Lula simplifica guerra, recebe repúdio unânime no Paraguai e reabre cobrança histórica
A Câmara dos Deputados do Paraguai aprovou por unanimidade, nesta quarta-feira (29), a Declaração nº 1.836, que repudia as declarações do presidente Luiz Inácio Lula da Silva sobre a Guerra da Tríplice Aliança. O documento acusa o petista de “distorcer e minimizar a dimensão histórica” do conflito, ignorando suas origens complexas e o sofrimento imposto à população paraguaia. A manifestação partiu da Câmara Baixa — uma das duas Casas do Congresso Nacional — e foi apoiada por todos os grupos políticos. A decisão foi divulgada oficialmente pelo Legislativo paraguaio.
A crise começou na sexta-feira (24), durante visita de Lula à fábrica da Avibras, em Jacareí, no interior paulista. Ao defender investimentos na indústria militar, o presidente afirmou que “um belo dia o Paraguai resolveu invadir o Brasil” e acrescentou que tropas paraguaias teriam invadido Corumbá, Argentina e Uruguai. A referência histórica acabou transformando um discurso sobre defesa nacional em incidente diplomático — uma façanha pouco recomendável para quem pretendia falar justamente sobre dissuasão e paz. A visita consta da agenda oficial do Ministério da Defesa.
A sequência histórica, porém, é mais complexa do que a versão apresentada por Lula. A intervenção militar do Império do Brasil na guerra civil uruguaia antecedeu a ofensiva paraguaia contra Mato Grosso, em 1864. Posteriormente, após a Argentina negar passagem às tropas que pretendiam chegar ao Uruguai, Solano López declarou guerra ao governo argentino e invadiu Corrientes. O Paraguai não invadiu o território uruguaio; o Uruguai, já governado por Venâncio Flores, juntou-se a Brasil e Argentina na Tríplice Aliança. Estudos da própria Fundação Alexandre de Gusmão, ligada ao Itamaraty, reconhecem que as origens do conflito passam pelas disputas políticas e militares na região do Prata.
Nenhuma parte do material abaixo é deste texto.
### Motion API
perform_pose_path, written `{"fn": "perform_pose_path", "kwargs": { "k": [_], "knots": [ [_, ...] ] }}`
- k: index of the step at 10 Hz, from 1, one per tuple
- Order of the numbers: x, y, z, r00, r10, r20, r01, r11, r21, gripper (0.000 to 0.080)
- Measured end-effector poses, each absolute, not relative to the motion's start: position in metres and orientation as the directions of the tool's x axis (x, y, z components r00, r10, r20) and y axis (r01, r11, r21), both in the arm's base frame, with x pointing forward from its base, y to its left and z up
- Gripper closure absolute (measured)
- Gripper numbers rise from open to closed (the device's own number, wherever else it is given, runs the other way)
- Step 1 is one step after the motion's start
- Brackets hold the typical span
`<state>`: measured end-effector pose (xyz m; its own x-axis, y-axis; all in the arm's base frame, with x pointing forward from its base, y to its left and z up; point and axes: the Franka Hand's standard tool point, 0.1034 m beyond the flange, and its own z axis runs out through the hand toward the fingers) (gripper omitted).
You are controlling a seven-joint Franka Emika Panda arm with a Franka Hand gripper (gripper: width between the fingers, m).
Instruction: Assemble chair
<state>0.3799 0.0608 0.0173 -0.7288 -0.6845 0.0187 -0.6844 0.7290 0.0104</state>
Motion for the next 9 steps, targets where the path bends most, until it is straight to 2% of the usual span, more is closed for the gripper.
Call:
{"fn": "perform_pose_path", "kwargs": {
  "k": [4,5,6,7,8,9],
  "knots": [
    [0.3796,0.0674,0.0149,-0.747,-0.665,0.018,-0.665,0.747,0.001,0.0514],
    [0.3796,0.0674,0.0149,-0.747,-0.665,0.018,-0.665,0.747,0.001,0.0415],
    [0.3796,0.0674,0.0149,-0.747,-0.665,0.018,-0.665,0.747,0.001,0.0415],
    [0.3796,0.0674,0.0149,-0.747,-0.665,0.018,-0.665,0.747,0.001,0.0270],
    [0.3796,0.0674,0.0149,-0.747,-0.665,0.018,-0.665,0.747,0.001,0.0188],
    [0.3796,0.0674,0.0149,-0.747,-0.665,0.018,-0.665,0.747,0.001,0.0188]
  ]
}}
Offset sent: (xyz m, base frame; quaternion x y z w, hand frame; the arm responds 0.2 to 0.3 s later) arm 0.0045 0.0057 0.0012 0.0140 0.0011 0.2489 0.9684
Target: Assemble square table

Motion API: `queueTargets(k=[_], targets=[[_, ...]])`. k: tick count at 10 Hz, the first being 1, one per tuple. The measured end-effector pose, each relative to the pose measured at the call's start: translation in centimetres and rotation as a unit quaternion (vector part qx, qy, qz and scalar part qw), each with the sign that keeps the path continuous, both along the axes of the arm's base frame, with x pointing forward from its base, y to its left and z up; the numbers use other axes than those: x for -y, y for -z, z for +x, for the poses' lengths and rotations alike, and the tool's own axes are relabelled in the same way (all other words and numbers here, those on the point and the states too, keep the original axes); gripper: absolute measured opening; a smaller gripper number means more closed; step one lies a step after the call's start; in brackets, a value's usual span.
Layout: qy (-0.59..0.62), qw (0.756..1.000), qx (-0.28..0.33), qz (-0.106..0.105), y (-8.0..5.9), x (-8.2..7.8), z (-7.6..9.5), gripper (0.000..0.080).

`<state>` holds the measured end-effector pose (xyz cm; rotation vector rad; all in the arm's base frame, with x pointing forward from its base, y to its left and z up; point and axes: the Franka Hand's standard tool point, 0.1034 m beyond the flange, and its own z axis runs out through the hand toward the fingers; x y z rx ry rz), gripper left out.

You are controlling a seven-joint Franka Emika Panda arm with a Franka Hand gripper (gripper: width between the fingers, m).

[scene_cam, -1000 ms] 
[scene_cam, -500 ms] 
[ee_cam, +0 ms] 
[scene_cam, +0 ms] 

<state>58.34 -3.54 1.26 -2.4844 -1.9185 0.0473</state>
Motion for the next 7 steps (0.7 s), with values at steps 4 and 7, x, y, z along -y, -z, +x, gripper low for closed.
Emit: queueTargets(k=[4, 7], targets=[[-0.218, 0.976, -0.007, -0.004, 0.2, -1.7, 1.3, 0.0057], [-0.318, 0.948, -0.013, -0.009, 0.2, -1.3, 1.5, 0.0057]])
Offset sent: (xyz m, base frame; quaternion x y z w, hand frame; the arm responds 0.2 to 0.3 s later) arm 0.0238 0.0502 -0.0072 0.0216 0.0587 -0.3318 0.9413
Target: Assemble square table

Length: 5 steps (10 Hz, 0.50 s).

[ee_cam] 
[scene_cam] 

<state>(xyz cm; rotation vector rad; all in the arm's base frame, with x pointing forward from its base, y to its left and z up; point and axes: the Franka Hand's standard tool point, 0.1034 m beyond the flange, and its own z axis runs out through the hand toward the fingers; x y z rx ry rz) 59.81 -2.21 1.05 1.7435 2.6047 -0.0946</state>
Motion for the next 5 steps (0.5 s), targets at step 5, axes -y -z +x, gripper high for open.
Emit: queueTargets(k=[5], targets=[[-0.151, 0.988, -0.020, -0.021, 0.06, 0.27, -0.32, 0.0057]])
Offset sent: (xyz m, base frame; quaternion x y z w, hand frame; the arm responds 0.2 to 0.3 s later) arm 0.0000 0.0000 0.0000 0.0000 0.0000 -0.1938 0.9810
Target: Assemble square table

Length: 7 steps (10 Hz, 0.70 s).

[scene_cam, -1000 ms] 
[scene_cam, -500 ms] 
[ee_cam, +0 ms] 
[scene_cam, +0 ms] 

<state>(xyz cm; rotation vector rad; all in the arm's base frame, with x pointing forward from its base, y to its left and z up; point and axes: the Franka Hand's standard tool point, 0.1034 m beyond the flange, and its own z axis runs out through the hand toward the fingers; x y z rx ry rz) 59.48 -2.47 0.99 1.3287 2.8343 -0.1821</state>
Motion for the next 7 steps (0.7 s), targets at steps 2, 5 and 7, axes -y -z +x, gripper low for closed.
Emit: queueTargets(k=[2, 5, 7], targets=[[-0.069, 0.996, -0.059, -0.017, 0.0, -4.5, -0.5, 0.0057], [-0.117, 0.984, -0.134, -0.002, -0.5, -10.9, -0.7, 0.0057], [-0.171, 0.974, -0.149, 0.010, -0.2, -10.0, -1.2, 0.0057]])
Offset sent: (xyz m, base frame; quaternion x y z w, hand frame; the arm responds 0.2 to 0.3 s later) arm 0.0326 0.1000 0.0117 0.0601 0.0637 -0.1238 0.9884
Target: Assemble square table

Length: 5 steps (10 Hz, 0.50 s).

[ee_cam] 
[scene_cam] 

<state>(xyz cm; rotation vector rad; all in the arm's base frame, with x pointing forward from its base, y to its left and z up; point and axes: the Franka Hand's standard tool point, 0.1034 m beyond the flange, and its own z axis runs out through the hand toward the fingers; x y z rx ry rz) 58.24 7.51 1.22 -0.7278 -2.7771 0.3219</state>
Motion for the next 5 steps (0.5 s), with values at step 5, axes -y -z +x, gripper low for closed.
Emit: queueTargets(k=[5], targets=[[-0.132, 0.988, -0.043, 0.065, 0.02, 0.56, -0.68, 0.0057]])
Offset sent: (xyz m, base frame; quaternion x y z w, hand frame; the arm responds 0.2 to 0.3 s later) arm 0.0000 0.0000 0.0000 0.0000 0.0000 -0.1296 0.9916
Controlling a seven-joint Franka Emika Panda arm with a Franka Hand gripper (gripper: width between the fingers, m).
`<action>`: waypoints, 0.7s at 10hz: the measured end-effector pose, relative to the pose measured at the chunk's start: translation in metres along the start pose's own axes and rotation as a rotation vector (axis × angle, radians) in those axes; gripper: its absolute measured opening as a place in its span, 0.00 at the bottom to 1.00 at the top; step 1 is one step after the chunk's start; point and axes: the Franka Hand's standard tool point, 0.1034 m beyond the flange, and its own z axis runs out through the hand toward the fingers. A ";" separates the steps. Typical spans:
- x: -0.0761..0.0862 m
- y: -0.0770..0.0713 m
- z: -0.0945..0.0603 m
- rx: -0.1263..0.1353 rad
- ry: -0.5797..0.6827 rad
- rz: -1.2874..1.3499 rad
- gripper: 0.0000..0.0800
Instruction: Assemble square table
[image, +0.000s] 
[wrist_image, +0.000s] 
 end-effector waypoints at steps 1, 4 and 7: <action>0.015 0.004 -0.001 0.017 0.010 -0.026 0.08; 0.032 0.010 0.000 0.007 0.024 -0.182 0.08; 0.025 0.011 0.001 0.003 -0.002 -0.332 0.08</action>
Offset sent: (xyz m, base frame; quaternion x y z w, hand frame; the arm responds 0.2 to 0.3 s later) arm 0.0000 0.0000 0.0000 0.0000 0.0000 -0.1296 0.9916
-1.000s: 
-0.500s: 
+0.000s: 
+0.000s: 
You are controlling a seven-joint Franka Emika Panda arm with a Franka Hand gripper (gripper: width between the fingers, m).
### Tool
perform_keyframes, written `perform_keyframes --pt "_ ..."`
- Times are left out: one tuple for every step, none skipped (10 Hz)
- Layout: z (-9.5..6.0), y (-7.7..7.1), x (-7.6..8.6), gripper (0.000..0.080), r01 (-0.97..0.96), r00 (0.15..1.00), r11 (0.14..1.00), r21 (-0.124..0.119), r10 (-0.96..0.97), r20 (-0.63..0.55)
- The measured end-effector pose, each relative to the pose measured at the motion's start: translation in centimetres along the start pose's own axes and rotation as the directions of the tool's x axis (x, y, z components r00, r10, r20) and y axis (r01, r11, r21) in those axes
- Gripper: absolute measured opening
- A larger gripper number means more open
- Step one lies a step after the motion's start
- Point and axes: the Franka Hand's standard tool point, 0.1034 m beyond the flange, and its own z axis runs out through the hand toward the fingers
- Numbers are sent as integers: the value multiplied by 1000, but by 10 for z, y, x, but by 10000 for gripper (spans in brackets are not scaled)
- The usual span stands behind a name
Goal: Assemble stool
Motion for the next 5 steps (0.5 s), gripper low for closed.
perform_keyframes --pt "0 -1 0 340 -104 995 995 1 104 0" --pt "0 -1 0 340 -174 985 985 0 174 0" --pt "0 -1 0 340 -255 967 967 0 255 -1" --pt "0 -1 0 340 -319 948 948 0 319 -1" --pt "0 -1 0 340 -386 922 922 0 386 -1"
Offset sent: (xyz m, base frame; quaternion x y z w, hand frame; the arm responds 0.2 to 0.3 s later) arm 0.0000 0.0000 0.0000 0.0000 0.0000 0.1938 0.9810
Além do repúdio, a Câmara paraguaia pediu que seu governo pressione diplomaticamente o Brasil pela devolução do canhão “El Cristiano” e de outros troféus levados durante a guerra. A declaração não produz obrigação jurídica imediata, mas formaliza uma cobrança política e amplia o desgaste regional. Depois da crise com a Argentina provocada pelos ataques de Javier Milei e da renovação da emergência dos Estados Unidos contra o Brasil, o Planalto ganhou mais um incêndio diplomático — desta vez, aceso pelo próprio microfone presidencial.